> _Task description_: An exact copy of the listing is required, with its pictures removed.

> _Provided data_:
□ □ □ □

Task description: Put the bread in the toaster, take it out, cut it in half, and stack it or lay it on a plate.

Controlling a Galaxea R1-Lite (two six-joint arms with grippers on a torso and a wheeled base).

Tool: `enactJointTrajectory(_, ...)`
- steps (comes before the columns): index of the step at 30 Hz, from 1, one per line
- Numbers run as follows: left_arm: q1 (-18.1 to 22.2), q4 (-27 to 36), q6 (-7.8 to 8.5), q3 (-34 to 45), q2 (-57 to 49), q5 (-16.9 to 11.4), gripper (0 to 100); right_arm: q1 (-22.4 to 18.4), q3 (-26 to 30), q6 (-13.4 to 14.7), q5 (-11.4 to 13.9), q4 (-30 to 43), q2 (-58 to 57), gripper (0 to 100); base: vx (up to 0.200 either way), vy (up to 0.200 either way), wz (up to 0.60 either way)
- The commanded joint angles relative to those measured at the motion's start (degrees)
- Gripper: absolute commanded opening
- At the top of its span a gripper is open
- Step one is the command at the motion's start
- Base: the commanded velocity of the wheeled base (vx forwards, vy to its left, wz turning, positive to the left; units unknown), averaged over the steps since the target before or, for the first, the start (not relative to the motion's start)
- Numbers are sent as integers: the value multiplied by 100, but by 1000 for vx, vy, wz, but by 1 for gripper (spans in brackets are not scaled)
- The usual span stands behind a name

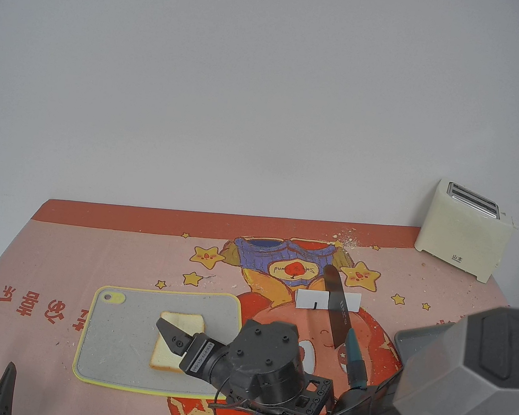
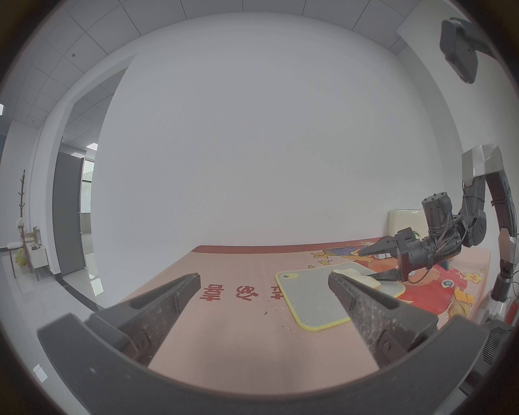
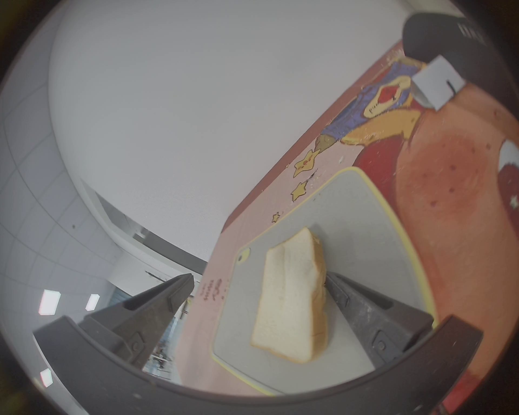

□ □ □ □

> _Your solution_:
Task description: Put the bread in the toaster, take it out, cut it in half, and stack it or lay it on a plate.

Controlling a Galaxea R1-Lite (two six-joint arms with grippers on a torso and a wheeled base).

Tool: `enactJointTrajectory(_, ...)`
- steps (comes before the columns): index of the step at 30 Hz, from 1, one per line
- Numbers run as follows: left_arm: q1 (-18.1 to 22.2), q4 (-27 to 36), q6 (-7.8 to 8.5), q3 (-34 to 45), q2 (-57 to 49), q5 (-16.9 to 11.4), gripper (0 to 100); right_arm: q1 (-22.4 to 18.4), q3 (-26 to 30), q6 (-13.4 to 14.7), q5 (-11.4 to 13.9), q4 (-30 to 43), q2 (-58 to 57), gripper (0 to 100); base: vx (up to 0.200 either way), vy (up to 0.200 either way), wz (up to 0.60 either way)
- The commanded joint angles relative to those measured at the motion's start (degrees)
- Gripper: absolute commanded opening
- At the top of its span a gripper is open
- Step one is the command at the motion's start
- Base: the commanded velocity of the wheeled base (vx forwards, vy to its left, wz turning, positive to the left; units unknown), averaged over the steps since the target before or, for the first, the start (not relative to the motion's start)
- Numbers are sent as integers: the value multiplied by 100, but by 1000 for vx, vy, wz, but by 1 for gripper (spans in brackets are not scaled)
- The usual span stands behind a name

Besides the given answer, there is nothing more to add.